Como a produção será limitada, o sistema de geração própria será conectado a uma rede que, de forma automática, passa a utilizar energia da Light sempre que a demanda for superior à geração alternativa. Bastos explica que a energia produzida será convertida diretamente para consumo residencial, sem necessidade de subestações, graças a um aparelho chamado inversor de conexão à rede.
Conectada em um ponto após o relógio que marca o gasto de energia vinda de fonte externa, o sistema de geração própria poderá trazer uma economia de até 50% na conta de luz condominial, estima Bastos. Meira, da Calper, estima em até 20% a economia no custo condominial para o condomínio que será construído no Recreio dos Bandeirantes (zona oeste do Rio).

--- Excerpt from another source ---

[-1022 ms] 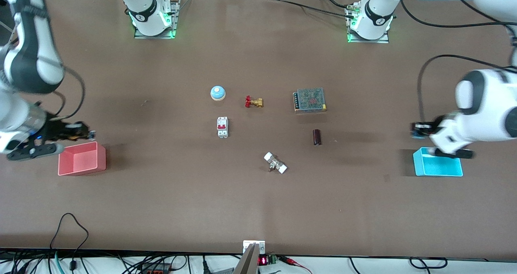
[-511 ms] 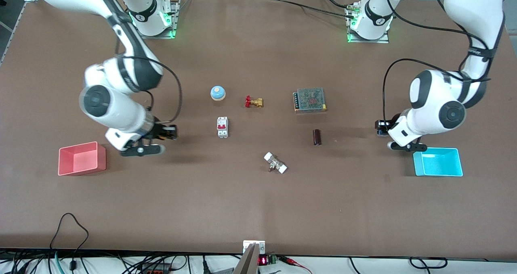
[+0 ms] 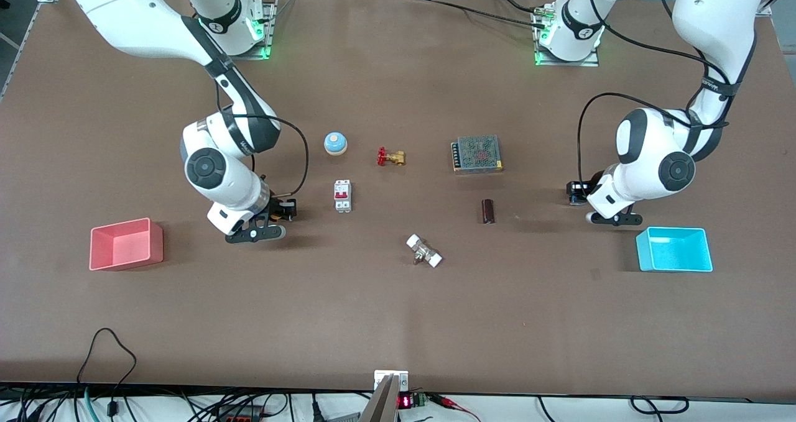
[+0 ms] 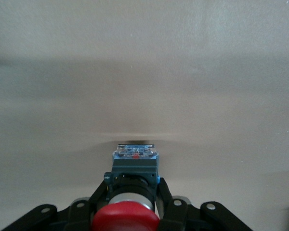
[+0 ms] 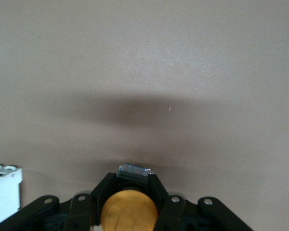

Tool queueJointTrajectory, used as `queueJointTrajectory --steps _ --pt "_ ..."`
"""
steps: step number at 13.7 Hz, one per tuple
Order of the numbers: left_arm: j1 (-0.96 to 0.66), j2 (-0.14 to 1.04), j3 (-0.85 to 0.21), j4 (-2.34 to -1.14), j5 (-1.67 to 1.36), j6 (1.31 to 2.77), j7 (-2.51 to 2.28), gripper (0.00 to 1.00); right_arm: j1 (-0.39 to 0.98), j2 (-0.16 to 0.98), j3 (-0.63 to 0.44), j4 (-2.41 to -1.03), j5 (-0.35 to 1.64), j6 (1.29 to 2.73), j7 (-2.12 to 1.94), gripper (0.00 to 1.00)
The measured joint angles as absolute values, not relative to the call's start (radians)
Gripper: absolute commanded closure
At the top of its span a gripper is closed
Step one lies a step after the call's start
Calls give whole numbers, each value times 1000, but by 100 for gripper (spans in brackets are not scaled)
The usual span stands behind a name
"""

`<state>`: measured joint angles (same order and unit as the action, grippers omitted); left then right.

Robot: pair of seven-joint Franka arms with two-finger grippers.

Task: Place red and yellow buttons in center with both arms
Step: 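Carry the yellow button toward the table center while the left carries red, then lower both buttons onto the table and open both grippers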

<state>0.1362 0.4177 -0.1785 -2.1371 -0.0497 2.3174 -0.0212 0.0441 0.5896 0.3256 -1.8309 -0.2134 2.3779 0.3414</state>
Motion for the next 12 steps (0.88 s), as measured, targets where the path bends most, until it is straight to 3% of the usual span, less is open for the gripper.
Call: queueJointTrajectory --steps 1,2,3,4,9,11,12 --pt "136 419 -179 -2143 -55 2319 -21 58 44 594 326 -1831 -222 2382 347 80" --pt "136 421 -179 -2146 -57 2319 -21 45 45 597 326 -1832 -223 2390 350 79" --pt "136 423 -179 -2147 -57 2320 -21 26 46 599 326 -1834 -223 2399 354 78" --pt "136 427 -179 -2147 -57 2321 -21 0 47 600 326 -1838 -224 2407 359 78" --pt "138 386 -178 -2101 -59 2326 -21 0 49 601 326 -1842 -225 2413 366 30" --pt "141 352 -172 -2034 -61 2312 -22 0 49 602 326 -1842 -225 2422 369 0" --pt "143 337 -165 -1992 -61 2288 -22 0 48 601 325 -1838 -225 2429 374 0"
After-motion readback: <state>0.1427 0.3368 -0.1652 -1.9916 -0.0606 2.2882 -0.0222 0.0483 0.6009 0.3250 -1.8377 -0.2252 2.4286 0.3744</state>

Meira explica que o projeto de geração de energia elétrica própria vai custar cerca de R$ 400 mil, com impacto de apenas R$ 800 no custo de cada apartamento. Com isso, a construtora pode vender as unidades, de dois e três dormitórios, a preços que não diferem das construções convencionais.

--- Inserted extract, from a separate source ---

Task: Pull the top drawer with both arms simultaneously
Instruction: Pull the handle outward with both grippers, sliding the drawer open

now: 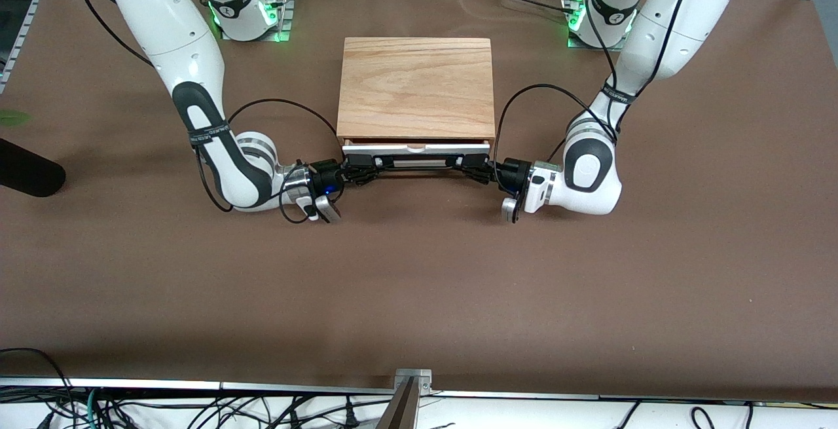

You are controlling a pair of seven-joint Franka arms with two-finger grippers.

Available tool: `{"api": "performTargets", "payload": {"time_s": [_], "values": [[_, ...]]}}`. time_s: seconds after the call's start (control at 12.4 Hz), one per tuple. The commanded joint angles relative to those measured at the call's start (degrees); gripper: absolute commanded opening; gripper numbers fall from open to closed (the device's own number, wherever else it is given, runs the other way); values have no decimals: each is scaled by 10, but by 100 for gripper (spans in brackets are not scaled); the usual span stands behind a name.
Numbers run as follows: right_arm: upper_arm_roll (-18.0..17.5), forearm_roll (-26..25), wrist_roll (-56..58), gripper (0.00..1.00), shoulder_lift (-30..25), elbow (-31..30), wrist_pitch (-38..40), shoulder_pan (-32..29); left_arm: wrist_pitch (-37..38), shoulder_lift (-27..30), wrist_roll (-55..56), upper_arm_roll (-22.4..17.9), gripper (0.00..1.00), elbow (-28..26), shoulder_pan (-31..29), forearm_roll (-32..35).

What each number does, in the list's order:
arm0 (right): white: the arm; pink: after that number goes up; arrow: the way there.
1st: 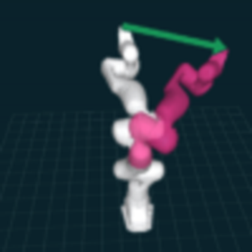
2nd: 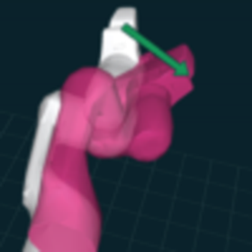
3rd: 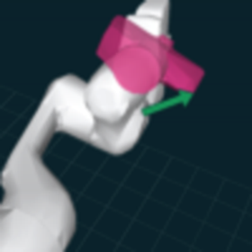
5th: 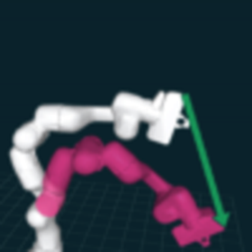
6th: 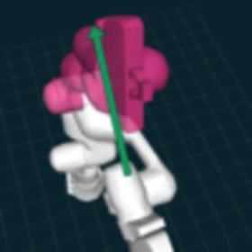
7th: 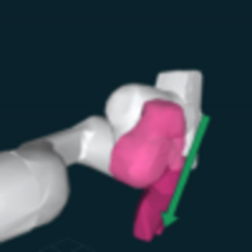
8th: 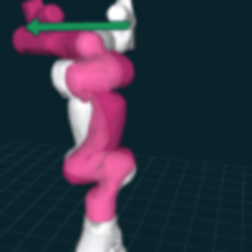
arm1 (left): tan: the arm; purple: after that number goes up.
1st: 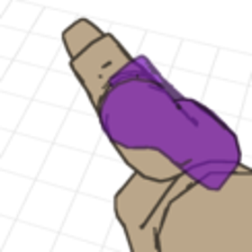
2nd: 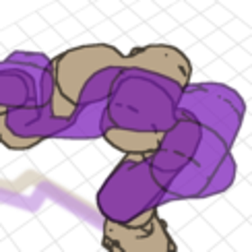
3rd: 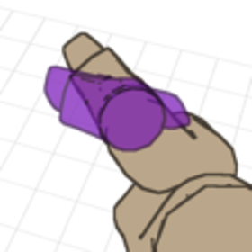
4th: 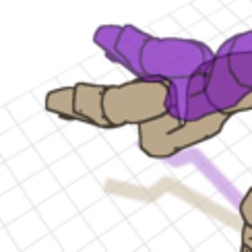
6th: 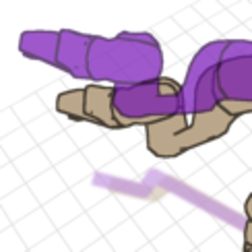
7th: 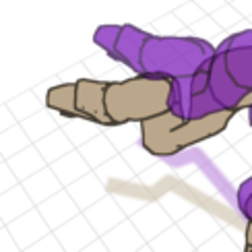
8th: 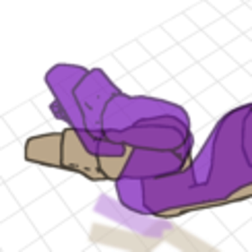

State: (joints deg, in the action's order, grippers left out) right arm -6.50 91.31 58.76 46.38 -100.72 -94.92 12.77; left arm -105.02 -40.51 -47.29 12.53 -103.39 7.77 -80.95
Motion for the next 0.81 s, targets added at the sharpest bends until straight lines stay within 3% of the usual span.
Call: {"api": "performTargets", "payload": {"time_s": [0.0,0.4,0.73], "values": [[0,27,-31,8,63,123,-36,-14,29,-6,80,7,0,53,6,-1],[11,26,-59,8,118,214,-47,-25,29,-29,151,7,0,134,8,0],[25,26,-94,8,120,245,-69,-25,30,-31,155,5,0,153,5,0]]}}
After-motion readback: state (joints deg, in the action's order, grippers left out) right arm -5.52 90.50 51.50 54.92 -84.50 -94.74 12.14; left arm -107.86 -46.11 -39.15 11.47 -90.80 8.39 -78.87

O ambientalista Walter Lima, diretor da Ecoglobal, disse que do ponto de vista energético o projeto não visa a autonomia, mas economia de energia, incluindo o uso de lâmpadas de LED (mais econômicas) e de motores mais econômicos nos equipamentos, como aparelhos de ar condicionado.

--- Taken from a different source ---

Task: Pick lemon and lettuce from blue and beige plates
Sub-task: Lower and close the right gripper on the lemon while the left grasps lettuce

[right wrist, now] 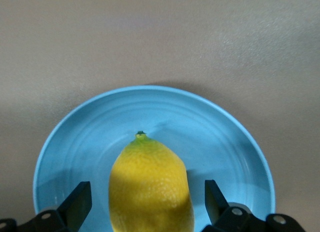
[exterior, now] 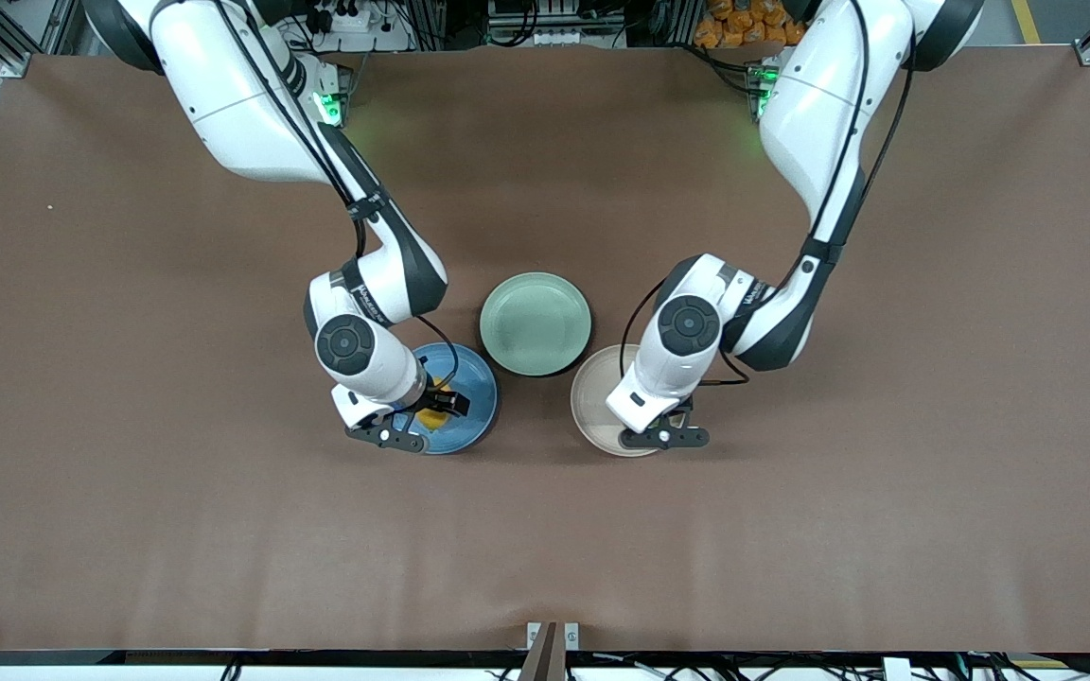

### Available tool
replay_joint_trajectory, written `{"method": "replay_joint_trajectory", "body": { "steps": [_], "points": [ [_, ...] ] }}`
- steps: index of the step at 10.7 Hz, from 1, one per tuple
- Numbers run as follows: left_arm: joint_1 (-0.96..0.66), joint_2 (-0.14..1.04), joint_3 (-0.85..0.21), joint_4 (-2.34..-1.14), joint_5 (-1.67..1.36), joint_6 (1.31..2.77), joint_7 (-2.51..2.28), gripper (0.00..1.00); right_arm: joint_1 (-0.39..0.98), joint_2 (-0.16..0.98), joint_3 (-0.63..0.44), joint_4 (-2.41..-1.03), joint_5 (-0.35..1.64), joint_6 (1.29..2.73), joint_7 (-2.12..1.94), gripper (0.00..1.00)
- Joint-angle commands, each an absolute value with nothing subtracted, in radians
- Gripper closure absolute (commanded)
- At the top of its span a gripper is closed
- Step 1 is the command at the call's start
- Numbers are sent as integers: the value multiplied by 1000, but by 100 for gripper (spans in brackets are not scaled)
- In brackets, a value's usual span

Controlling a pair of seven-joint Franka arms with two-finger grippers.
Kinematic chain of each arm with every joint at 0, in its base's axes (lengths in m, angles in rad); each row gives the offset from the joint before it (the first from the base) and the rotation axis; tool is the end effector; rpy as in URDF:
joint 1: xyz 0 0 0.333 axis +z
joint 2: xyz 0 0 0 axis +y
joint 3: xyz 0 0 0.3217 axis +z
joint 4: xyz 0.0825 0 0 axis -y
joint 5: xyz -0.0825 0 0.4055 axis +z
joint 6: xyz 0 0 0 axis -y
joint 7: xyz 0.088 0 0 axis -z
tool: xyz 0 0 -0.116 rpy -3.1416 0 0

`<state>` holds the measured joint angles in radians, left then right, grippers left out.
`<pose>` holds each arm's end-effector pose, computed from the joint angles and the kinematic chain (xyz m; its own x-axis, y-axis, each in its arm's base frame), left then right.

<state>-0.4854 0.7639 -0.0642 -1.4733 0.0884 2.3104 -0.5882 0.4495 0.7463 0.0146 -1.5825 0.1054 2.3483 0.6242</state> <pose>0.6435 -0.3820 0.2140 0.9971 0.0017 0.0761 0.0001 -0.9998 0.0205 0.6439 0.3233 0.1802 0.9716 -0.2335 -0.0374 -0.2358 -0.9686 -0.0793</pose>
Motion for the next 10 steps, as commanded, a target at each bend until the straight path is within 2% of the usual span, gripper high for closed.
{"method": "replay_joint_trajectory", "body": {
  "steps": [1,3,5,8,10],
  "points": [
    [-451,694,-69,-1486,106,2240,-563,100,462,755,6,-1583,62,2361,655,6],
    [-446,687,-71,-1486,104,2227,-563,100,460,753,6,-1586,57,2359,652,31],
    [-440,655,-71,-1486,107,2176,-558,100,460,750,6,-1582,57,2349,650,47],
    [-410,595,-72,-1488,100,2103,-523,100,457,742,6,-1577,57,2336,669,63],
    [-388,574,-75,-1486,101,2092,-517,100,449,733,6,-1505,57,2167,667,63]
  ]
}}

Sobre as tomadas para carros elétricos, Lima disse que elas serão baseadas nas especificações de recarga utilizadas por um carro que a montadora Nissan já está trazendo para o Brasil e que é utilizada também por outras montadoras, como a GM. O acesso à tomada será feito com o cartão de acesso do morador ao condomínio, de modo que o custo da recarga será debitado da cota condominial.
O ambientalista disse também que o uso de água pluvial para as descargas domésticas é inédito no Brasil e que a água da chuva será utilizadas também para regar plantas e para outras atividades de uso geral do condomínio, como lavagem de dependências, de veículos, etc. Será usado um sistema de microdrenagem do solo, de tal modo que a captação continua mesmo após a chuva.
Bastos, especializado em eletrônica, disse que até agora a Cintrax só forneceu poucos aerogeradores: para uma fazenda em Santa Catarina, para uma casa em Belo Horizonte, um prédio em Salvador e para o condomínio Via Barra, na Barra da Tijuca (zona oeste do Rio). Como a demanda é pequena, ele terceiriza a fabricação, mas o plano é montar uma fábrica própria.
Bastos avalia que a fábrica vai se viabilizar quando for votado no Congresso Nacional o projeto 630/2003, regulamentando a microprodução privada de energia elétrica. Com a nova lei, segundo ele, será possível produzir energia em casa e vender o eventual excedente para a distribuidora.